[Rumori] idea to port over to political domain?

Bob Boster boster at pobox.com
Wed Jul 6 13:07:37 PDT 2005


bb> OK, I can't help it - and no one else has anything to add, so why not?


At 09:39 AM 7/6/2005 -0700, Steev wrote:

>an across-the-board valorization of "contamination" seems way off
>the mark.

bb> I think if you re-read what I wrote, that you'd find the phrase 
"across-the-board valorization" is a bit of an exaggeration...  I did say 
both "probably" and also acknowledged that it could be just "another" of 
many...


>maybe i'd be happier with the yellow arrow project if it was a
>rule that you could only put arrows in your own community or with
>the consent of the community - but it's like what i think happens
>with most "public art." some artist from outside the community
>gets a grant to put some  sculpture in a park or street
>corner and doesn't consult the people that live there, doesn't
>know anything about the place, though he might think he does. why
>should he get to crack someone else's superstructure?

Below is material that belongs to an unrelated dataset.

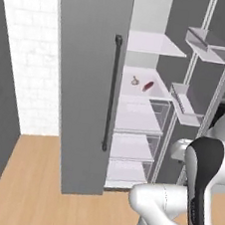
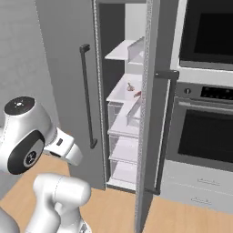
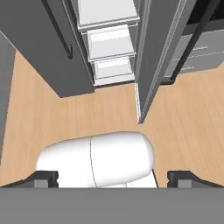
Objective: Place one garlic and one steak in each tupperware on the nearby counter, to pack two identical lunches.
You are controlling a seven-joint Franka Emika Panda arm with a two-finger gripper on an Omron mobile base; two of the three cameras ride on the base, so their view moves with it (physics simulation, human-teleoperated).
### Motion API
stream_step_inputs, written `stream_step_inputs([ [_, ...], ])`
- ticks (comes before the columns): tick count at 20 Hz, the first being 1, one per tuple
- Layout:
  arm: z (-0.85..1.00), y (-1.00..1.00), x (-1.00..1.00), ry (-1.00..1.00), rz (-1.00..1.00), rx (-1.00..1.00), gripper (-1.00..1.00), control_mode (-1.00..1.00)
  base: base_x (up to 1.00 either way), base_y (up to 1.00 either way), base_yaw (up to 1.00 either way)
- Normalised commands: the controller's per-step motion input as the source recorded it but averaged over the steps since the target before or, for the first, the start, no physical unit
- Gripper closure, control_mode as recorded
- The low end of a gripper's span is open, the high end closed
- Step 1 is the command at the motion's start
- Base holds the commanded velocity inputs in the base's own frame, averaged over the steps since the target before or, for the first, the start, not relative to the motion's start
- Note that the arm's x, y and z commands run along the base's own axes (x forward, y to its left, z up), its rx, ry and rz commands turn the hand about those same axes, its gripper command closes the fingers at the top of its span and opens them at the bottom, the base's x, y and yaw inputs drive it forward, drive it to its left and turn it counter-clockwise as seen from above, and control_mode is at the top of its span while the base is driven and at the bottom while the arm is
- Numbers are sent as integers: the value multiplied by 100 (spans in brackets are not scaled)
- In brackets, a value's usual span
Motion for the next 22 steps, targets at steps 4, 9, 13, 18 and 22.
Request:
stream_step_inputs([
  [4,0,0,0,0,0,0,-100,100,67,65,-34],
  [9,0,0,0,0,0,0,-100,100,55,13,-37],
  [13,0,0,0,0,0,0,-100,100,67,3,-37],
  [18,0,0,0,0,0,0,-100,100,95,22,-20],
  [22,0,0,0,0,0,0,-100,100,68,0,-6],
])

bb> The question I have with this is who gets to define whose community I 
belong to?  Is it by some number of miles around my primary dwelling in 
northern CA?   If so, who gets to say how many miles?  What about someone 
who has multiple dwellings?  Or perhaps it's based on some less physical 
idea of community - i.e. you or I could do it in Silver Lake or Santa 
Monica or Brooklyn or Williamsburg, but not Beverly Hills or the Upper West 
Side because 'our people' are in the one area, but not in the 
other...  From where I sit (admittedly in a position of privilege, but also 
with gang graffiti on my garage), I just think physical geography is less 
and less relevant all the time.  I spent an hour on the phone the morning 
with a guy in Chevak, AK who I have more in common with than nearly the 
entire population of the county I live in (Solano).  And give your recent 
travels, I would think this is true for you too...

Also, as discussed earlier, just because someone puts one of these things 
up, doesn't mean that your 
hypothetically-outraged-disenfranchised-person-who-lives-on-that-block 
can't take it down again, or point it at a urinal, or even send a denial of 
service attack to the server that hosts the project...  It's not like the 
outsider has come into a given neighborhood and left behind a McDonald's or 
the forward operating base of the 1st Brigade/25th Infantry Division, just 
a yellow post it note in the shape of an arrow.

I'm surprised to see a champion of radical recontextualization indicating 
that permission should be required for public art making of a 
recontextualization bent.  (Cheap shot I know...but at least it gets us 
squarely back on topic.)



bb> As an effort to get us onto another track, was there anything with even 
a tangential appropriation bent on even a single Live8 bill this past 
Saturday?  Did anyone on the list participate in either a concert or 
demonstration that was associated with same?